Overall, de Maizière’s strategy as well as the reactions it attracts reflect a general tension over how to set appropriate measures to combat terrorism against civil liberties, such as privacy, freedom of religion, and the political climate of recurring nationalism and a strong anti-immigration attitude. The current situation is without doubt also a balancing act between effective policies and inflaming election campaigns. By offering the proposed measures as well as his rhetoric in their presentation, de Maizière had so far contributed to an objectively driven debate on internal security. “One thing is sure,” he added, “our country will not respond to the violence of the perpetrators with hate and division.” Yet, his altering attitude regarding a possible burqa ban discloses the struggle of finding the balance between a considerate ministerial approach and electoral pressure.
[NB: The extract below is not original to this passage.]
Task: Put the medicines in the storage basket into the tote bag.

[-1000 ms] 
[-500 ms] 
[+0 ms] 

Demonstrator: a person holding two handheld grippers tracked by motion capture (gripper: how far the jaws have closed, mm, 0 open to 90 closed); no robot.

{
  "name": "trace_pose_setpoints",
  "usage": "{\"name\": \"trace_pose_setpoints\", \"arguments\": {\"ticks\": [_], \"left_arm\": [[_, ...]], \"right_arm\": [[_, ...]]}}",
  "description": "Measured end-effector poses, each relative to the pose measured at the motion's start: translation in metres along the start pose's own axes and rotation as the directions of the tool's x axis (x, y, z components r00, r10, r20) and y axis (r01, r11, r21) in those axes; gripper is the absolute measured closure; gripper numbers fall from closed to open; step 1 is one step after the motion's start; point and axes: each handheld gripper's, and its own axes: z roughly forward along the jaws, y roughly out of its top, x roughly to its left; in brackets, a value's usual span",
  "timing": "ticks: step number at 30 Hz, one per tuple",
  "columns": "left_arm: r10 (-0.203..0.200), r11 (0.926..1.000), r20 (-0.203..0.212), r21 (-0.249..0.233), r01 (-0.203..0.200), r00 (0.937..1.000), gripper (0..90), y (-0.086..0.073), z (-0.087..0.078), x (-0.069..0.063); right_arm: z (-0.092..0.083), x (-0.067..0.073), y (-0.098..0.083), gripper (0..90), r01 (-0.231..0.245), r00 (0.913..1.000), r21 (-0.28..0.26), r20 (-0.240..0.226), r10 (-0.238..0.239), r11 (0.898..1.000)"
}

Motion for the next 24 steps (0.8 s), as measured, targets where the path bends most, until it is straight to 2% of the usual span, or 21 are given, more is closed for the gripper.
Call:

The debate on how to respond to terrorism has only just begun. De Maizière will enter a long process of negotiations with coalition partners to find a consensus on the new and final measures. Horst Seehofer, Bavarian state governor and head of the Bavarian sister party of the CDU, the Christian Social Union (CSU), has been criticizing the Chancellor’s immigration policy for months, requesting clear limits on the number of migrants entering Germany and stricter enforcement of deportation laws. Seehofer promised to do everything possible to ensure public safety in Bavaria, even at the risk of unity within the CDU/CSU. “Islamist terror has arrived in Germany. Level-headedness is important, but it does not replace the need for protection through the state. I am no longer willing, simply for keeping the peace, to not handle things as they must be handled in a country governed by the rule of law,” he stated.
Right in the aftermath of the attacks in Würzburg and Ansbach, international media has acknowledged the “heroic calmness” and “pure reason” of Germany in dealing with terrorism. The following weeks and months will actually prove who and what topics and emotions will dominate the political discourse on internal security.